O robô terá capacidade de olhar nos olhos do subordinado e aceitar ou recusar um pedido de aumento de remuneração? Enquanto houver subordinados parece-nos difícil imaginar uma máquina fazendo isso da maneira adequada.
Enfim, chegamos à conclusão que é bem mais difícil vislumbrar o que vai sobrar pensando no que não pode ser substituído do que fazê-lo a partir daquilo que já sabemos ser possível substituir.
Uma atividade financeira que existe em todas as empresas e que permeia todas as três grandes áreas de decisão já citadas é a gestão de fluxo de caixa.
Analisando primeiramente os fluxos de entrada de dinheiro: a área comercial vende, a venda gera automaticamente uma fatura, um boleto de cobrança e um lançamento no contas a receber. A mercadoria vendida é automaticamente baixada dos estoques e os efeitos tributários são automaticamente apropriados. O cliente paga, o dinheiro entra na conta e é dada baixa na cobrança.
Se o cliente não pagar, recebe automaticamente um aviso. Passado um prazo vai a protesto. O robô do jurídico recebe o instrumento de protesto, prepara a notificação e logo em seguida a petição de execução e a encaminha para um advogado humano assinar. Outro robô a protocola em juízo.
Apareceu, então, um primeiro humano necessário: um advogado para assinar. Mas, reparem bem, ele não é um colaborador da área financeira.
Na grande área de aplicação de recursos agentes inteligentes (IA) podem calcular as melhores escolhas a partir de parâmetros determinados pelo planejamento da companhia. Seja para investimentos financeiros, seja para investimentos operacionais ou estratégicos. A lógica de alocação de capital tem parâmetros que podem ser previamente definidos.
Por exemplo, a Sadia não teria quase quebrado em 2008, quando tomou um prejuízo de R$ 2,5 bilhões com operações de câmbio, se estivesse sendo operada por um agente de IA. Havia uma determinação do Conselho de Administração delimitando a exposição cambial, a qual não foi respeitada pelos executivos. Estes sofreram punições diversas, mas a empresa sofre muito mais do que eles. O agente de IA teria respeitado o Conselho.

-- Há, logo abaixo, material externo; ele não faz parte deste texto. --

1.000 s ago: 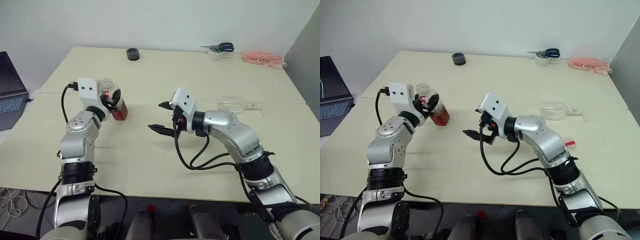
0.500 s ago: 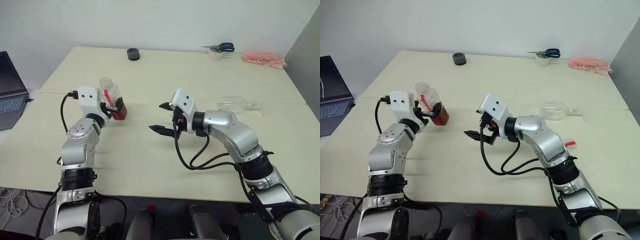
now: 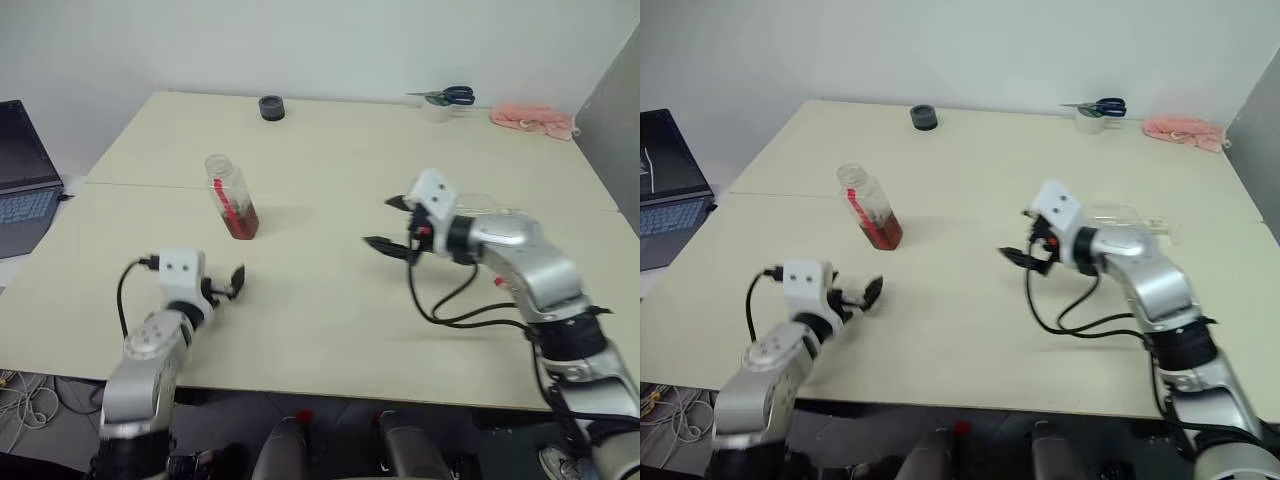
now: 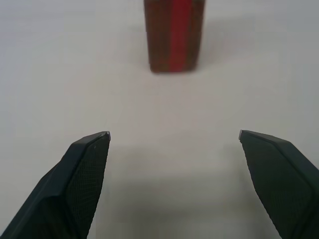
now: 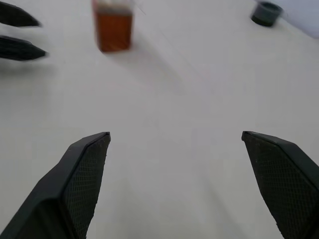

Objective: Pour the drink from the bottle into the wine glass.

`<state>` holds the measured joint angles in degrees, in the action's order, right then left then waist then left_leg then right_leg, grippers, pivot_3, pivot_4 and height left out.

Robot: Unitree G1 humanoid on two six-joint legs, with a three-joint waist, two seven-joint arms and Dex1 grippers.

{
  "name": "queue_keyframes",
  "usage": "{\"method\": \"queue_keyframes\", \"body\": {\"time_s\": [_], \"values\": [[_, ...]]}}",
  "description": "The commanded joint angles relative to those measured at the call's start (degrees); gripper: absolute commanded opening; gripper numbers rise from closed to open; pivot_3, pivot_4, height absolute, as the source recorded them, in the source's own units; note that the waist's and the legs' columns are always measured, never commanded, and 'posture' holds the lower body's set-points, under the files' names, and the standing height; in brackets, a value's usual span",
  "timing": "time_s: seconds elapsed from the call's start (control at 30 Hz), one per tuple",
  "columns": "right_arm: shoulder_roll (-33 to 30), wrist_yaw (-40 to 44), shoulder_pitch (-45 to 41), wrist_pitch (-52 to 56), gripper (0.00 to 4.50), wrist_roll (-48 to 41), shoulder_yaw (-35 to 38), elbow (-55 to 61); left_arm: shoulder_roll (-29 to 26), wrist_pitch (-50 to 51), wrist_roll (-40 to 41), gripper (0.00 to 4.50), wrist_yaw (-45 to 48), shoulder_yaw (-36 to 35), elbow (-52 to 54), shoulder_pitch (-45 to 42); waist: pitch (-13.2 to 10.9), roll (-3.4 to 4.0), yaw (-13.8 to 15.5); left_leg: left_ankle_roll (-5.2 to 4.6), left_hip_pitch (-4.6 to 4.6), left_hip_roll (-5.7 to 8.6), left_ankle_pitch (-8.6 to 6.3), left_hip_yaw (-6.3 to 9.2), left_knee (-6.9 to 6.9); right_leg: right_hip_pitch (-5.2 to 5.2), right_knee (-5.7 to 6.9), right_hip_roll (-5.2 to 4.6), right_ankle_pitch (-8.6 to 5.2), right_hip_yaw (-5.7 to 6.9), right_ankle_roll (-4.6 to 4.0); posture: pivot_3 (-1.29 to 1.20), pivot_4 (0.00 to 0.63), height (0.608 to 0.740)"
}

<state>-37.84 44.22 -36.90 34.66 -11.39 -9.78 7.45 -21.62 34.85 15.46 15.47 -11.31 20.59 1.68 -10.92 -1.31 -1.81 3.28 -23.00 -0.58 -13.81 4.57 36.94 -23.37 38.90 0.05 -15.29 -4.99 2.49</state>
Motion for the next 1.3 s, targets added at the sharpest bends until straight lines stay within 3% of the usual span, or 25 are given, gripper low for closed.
{"method": "queue_keyframes", "body": {"time_s": [0.03, 0.13, 0.53, 1.3], "values": [[-7.8, -0.5, -0.3, -5.6, 4.5, 7.6, 1.4, 0.6, -0.9, -1.8, 3.5, 4.45, 6.2, 3.8, 7.7, 0.1, 0.0, -0.01, 0.1, 0.0, 0.0, 0.02, 0.0, -0.03, 0.01, 0.0, -0.01, 0.0, -0.02, -0.01, 0.02, 0.0, 0.15, 0.74], [-12.4, -4.8, -1.4, -12.3, 4.5, 17.7, -2.0, -5.4, -0.9, -2.4, 4.4, 4.45, 10.0, 8.0, 7.4, -4.2, 0.0, -0.03, 0.0, -0.02, 0.18, 0.09, 0.01, -0.12, 0.02, 0.15, -0.04, 0.08, -0.18, -0.01, 0.27, 0.0, 0.15, 0.74], [-7.7, -19.6, -4.1, -23.1, 4.5, 37.9, -9.3, -27.7, 0.9, -2.9, 4.0, 4.45, 16.8, 18.5, 1.0, -18.9, 0.0, -0.04, -1.0, -0.01, 0.17, 0.0, 0.01, -0.3, -0.03, 0.06, -0.01, 0.27, -0.01, -0.36, -0.01, 0.0, 0.15, 0.74], [4.9, -42.6, -21.9, -36.3, 4.5, 47.8, -14.2, -75.3, 2.0, -1.3, 3.1, 4.45, 14.4, 19.6, 1.9, -21.9, 0.0, -0.03, -1.6, -0.01, 0.23, 0.02, 0.02, -0.37, 0.03, 0.07, 0.05, 0.3, 0.0, -0.5, -0.01, 0.0, 0.15, 0.74]]}}
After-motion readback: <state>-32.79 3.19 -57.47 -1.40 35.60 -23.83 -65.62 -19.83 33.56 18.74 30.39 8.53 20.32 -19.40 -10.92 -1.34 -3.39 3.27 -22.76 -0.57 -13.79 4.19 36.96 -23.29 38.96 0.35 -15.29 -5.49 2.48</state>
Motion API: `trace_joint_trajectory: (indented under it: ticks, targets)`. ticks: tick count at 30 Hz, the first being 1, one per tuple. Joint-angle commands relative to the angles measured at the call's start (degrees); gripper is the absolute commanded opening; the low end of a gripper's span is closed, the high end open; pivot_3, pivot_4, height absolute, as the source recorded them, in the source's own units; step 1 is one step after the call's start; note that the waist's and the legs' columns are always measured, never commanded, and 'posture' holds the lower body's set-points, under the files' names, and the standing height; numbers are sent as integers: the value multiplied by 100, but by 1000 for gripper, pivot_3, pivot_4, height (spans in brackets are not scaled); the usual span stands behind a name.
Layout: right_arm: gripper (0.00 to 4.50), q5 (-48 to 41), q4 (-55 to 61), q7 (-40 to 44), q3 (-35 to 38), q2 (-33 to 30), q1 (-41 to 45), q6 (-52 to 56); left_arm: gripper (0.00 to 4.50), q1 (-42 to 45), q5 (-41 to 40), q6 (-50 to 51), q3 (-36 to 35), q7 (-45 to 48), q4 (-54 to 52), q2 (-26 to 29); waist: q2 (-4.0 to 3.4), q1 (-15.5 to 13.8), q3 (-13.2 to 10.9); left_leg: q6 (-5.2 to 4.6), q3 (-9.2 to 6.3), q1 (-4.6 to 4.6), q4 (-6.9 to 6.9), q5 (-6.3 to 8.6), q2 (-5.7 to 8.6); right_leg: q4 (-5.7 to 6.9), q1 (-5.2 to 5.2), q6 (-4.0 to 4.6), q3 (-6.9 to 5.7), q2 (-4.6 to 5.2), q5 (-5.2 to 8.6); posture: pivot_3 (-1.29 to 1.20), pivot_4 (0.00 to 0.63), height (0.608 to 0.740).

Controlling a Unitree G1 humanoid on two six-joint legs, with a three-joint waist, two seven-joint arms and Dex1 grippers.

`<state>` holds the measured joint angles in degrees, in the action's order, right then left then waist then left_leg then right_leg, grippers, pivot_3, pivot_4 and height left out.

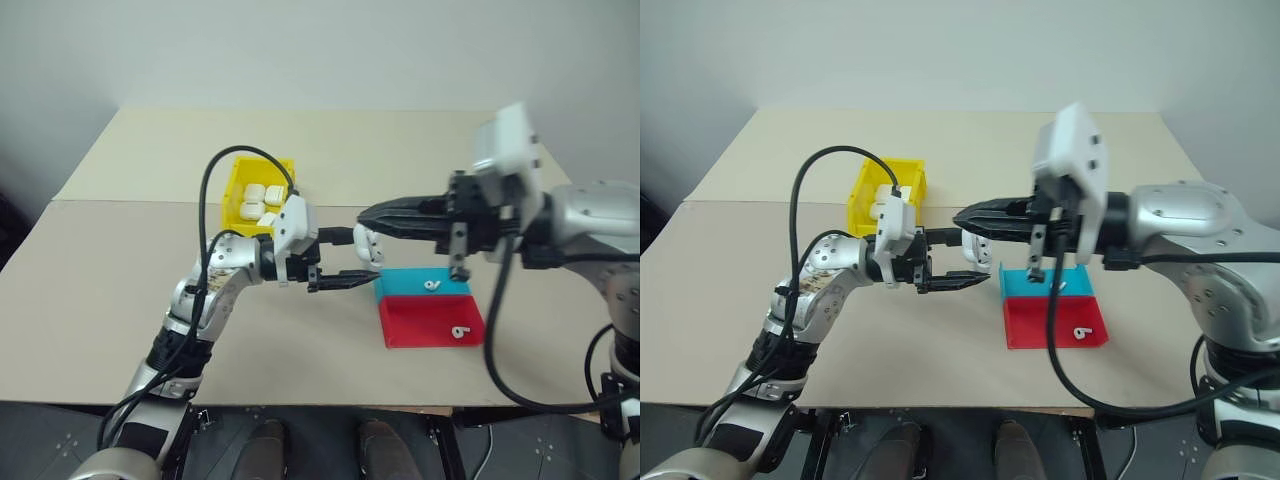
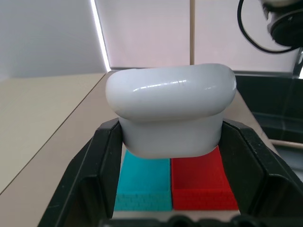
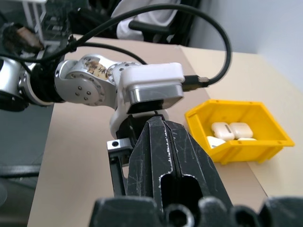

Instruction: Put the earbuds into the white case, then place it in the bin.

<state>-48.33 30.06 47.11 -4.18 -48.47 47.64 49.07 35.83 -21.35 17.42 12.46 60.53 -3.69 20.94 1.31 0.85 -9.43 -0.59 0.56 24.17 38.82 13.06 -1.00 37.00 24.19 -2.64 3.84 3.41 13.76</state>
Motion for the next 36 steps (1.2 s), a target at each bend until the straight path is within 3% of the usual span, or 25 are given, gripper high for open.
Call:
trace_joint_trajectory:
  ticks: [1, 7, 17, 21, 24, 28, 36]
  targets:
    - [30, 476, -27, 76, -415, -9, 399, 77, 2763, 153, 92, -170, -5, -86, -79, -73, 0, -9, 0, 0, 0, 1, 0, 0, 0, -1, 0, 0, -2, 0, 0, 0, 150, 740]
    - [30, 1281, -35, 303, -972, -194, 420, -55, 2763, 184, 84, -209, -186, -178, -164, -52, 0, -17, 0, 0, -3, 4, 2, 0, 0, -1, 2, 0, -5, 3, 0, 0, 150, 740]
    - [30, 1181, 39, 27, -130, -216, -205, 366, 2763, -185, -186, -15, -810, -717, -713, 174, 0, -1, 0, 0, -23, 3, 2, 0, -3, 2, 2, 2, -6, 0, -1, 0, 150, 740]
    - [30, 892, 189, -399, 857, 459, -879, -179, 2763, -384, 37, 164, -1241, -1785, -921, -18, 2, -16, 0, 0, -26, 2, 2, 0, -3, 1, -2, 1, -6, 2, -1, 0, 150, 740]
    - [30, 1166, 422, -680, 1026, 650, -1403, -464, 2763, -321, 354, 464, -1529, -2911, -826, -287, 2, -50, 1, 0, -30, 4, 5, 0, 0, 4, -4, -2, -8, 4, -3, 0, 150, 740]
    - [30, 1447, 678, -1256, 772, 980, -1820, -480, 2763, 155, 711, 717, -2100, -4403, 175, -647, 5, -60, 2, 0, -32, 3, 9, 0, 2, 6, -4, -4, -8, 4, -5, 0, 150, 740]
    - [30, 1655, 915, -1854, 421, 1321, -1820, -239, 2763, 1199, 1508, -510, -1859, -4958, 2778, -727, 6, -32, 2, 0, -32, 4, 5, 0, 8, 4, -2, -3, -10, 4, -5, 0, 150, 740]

Na grande área de financiamento, por sua vez, uma vez definidos os parâmetros de estrutura de capital (composição entre capital próprio e capital de terceiros), custo de capital, grau desejado de alavancagem, apetite a risco, “pecking order” (prioridade de fontes de captação) e outros parâmetros perfeitamente quantificáveis, os agentes de IA já podem começar a trabalhar.
Talvez a última grande área de decisões financeiras em que chegarão os agentes de IA será a destinação de resultados. De fato, aqui as decisões envolvem muitas estratégias, internas e externas, e negociações. Há um verdadeiro “cabo-de-guerra” entre os detentores do capital, agentes (gestores) e controladores da companhia. Propriedade, posse e controle têm, naturalmente interesses conflitantes. A vantagem dos agentes de IA, aqui, é que eles não têm mãe, pois sempre alguém fica insatisfeito quando se toma decisão sobre a divisão dos resultados.

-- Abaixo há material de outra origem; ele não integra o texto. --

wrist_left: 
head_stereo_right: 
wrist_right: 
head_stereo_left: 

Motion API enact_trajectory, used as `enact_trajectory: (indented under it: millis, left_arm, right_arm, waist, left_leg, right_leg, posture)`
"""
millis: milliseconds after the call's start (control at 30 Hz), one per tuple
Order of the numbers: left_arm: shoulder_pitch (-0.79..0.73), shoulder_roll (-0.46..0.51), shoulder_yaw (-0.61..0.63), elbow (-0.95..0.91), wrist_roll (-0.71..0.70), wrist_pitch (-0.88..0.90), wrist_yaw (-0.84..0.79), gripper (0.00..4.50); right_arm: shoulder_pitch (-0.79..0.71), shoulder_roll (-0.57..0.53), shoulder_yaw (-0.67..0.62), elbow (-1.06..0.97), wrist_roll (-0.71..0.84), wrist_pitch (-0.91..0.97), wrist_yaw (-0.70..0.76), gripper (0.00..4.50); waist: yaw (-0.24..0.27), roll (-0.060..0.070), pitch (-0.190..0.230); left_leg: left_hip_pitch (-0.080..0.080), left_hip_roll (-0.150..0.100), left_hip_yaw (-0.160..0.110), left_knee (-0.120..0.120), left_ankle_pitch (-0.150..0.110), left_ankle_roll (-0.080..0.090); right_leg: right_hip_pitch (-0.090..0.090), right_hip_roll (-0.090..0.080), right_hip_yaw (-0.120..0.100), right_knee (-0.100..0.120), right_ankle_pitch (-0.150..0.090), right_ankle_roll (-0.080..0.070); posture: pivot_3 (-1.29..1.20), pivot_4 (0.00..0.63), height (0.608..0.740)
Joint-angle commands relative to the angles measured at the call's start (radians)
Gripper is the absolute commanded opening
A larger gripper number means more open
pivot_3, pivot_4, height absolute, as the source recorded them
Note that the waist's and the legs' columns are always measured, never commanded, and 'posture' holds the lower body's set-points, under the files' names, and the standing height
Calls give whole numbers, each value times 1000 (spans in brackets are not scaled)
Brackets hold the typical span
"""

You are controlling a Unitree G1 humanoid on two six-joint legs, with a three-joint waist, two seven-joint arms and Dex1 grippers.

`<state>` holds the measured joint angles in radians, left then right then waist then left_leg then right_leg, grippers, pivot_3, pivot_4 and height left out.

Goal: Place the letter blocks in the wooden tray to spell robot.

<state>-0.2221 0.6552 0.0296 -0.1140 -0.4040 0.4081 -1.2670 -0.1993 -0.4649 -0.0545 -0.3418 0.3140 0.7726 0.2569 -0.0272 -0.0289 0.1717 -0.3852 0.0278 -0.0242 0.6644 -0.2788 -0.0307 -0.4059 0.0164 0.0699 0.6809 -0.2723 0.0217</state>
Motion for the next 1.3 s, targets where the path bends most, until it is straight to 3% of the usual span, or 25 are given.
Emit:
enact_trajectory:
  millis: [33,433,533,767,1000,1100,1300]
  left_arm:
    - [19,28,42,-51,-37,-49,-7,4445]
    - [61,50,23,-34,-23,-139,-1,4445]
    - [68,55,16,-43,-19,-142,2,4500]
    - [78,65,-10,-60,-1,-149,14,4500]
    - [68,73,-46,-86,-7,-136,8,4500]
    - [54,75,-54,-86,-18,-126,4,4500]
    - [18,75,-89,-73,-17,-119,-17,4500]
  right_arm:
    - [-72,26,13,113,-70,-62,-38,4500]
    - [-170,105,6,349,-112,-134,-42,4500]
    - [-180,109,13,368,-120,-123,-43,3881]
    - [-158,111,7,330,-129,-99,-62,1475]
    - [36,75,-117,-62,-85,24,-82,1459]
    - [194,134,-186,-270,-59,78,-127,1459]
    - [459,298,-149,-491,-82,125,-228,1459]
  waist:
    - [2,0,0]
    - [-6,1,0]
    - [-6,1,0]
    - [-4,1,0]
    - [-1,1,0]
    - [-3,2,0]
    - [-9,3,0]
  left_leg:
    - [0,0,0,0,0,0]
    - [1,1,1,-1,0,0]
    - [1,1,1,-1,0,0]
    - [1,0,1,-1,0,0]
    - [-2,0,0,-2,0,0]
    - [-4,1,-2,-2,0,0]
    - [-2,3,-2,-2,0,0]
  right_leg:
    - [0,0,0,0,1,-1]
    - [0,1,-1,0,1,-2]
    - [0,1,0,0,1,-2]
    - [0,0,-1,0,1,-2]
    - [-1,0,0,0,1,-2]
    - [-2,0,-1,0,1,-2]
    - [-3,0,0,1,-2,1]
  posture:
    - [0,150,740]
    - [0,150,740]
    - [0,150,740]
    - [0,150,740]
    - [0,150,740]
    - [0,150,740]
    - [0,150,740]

Bem, o fato é que mudou muita coisa recentemente com o advento de tecnologias inteligentes aplicadas ao trabalho. O importante é falar muito sobre o assunto e tentar antever as consequências desses grandes “avanços” da nossa civilização. Algumas providências precisam ser tomadas para resguardar as pessoas. O ser humano já fez muito mal a si próprio no passado. Pode fazer novamente. Uma boa ideia hoje pode não ser uma boa ideia amanhã.